## Requirement
Write the data out again, character for character, with no images.

## Recorded data

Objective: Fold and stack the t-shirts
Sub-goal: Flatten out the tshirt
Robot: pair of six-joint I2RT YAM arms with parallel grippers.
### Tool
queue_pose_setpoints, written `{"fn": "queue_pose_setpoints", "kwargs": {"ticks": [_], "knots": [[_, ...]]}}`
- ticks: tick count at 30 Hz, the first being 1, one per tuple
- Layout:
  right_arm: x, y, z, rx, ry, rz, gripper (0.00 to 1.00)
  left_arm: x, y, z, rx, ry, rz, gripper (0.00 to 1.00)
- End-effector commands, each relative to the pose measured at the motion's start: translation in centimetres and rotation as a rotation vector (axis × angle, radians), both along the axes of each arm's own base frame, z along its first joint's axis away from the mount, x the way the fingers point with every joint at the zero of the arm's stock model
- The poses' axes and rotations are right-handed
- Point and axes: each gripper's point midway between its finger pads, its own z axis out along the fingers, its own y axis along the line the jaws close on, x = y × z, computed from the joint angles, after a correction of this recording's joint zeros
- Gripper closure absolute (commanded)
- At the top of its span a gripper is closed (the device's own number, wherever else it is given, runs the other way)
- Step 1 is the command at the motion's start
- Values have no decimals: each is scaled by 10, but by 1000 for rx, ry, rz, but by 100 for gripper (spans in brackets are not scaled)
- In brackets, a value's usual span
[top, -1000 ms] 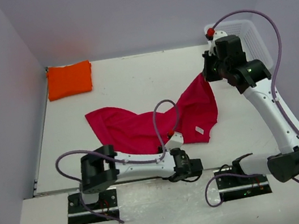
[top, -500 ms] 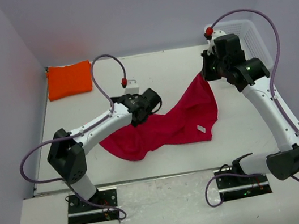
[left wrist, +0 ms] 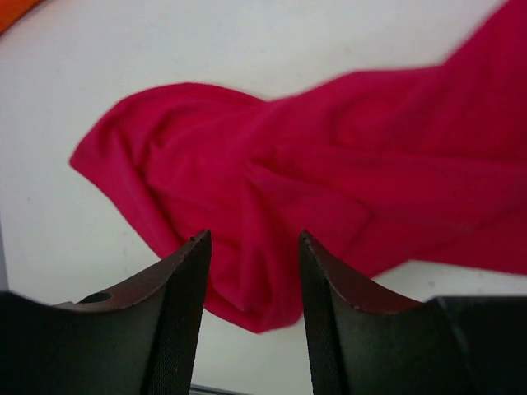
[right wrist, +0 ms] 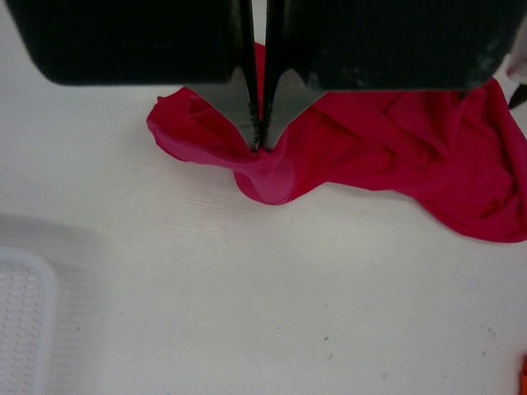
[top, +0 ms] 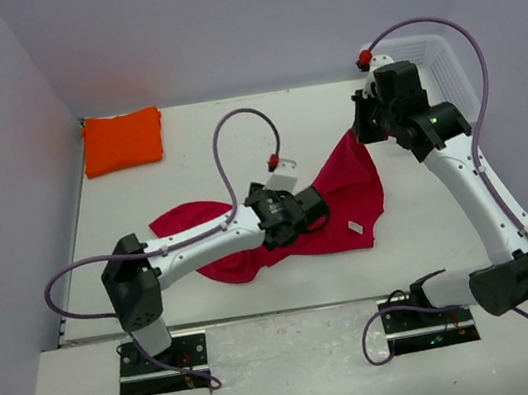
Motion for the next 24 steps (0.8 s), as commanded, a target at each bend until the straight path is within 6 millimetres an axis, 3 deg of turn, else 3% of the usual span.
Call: {"fn": "queue_pose_setpoints", "kwargs": {"ticks": [1,7,12,24], "knots": [[2,5,4,15,-35,26,100,-31,-24,-25,-17,67,-18,52],[-7,3,-5,17,-34,24,100,-31,-19,-57,66,52,83,51],[-8,3,-3,19,-37,25,100,-24,-34,-80,62,52,76,50],[-8,3,-5,16,-36,27,100,-17,-64,-103,39,99,11,50]]}}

## The answer
Objective: Fold and stack the t-shirts
Sub-goal: Flatten out the tshirt
Robot: pair of six-joint I2RT YAM arms with parallel grippers.
### Tool
queue_pose_setpoints, written `{"fn": "queue_pose_setpoints", "kwargs": {"ticks": [_], "knots": [[_, ...]]}}`
- ticks: tick count at 30 Hz, the first being 1, one per tuple
- Layout:
  right_arm: x, y, z, rx, ry, rz, gripper (0.00 to 1.00)
  left_arm: x, y, z, rx, ry, rz, gripper (0.00 to 1.00)
- End-effector commands, each relative to the pose measured at the motion's start: translation in centimetres and rotation as a rotation vector (axis × angle, radians), both along the axes of each arm's own base frame, z along its first joint's axis away from the mount, x the way the fingers point with every joint at the zero of the arm's stock model
- The poses' axes and rotations are right-handed
- Point and axes: each gripper's point midway between its finger pads, its own z axis out along the fingers, its own y axis along the line the jaws close on, x = y × z, computed from the joint angles, after a correction of this recording's joint zeros
- Gripper closure absolute (commanded)
- At the top of its span a gripper is closed (the device's own number, wherever else it is given, runs the other way)
- Step 1 is the command at the motion's start
- Values have no decimals: each is scaled by 10, but by 1000 for rx, ry, rz, but by 100 for gripper (spans in brackets are not scaled)
- In brackets, a value's usual span
[top, -1000 ms] 
[top, -500 ms] 
[left wrist, +0 ms] 
[right wrist, +0 ms] 
[top, +0 ms] 
Motion for the next 24 steps (0.8 s), as commanded, a target at each bend until the straight path is within 6 millimetres an axis, 3 deg of turn, else 3% of the usual span.
Call: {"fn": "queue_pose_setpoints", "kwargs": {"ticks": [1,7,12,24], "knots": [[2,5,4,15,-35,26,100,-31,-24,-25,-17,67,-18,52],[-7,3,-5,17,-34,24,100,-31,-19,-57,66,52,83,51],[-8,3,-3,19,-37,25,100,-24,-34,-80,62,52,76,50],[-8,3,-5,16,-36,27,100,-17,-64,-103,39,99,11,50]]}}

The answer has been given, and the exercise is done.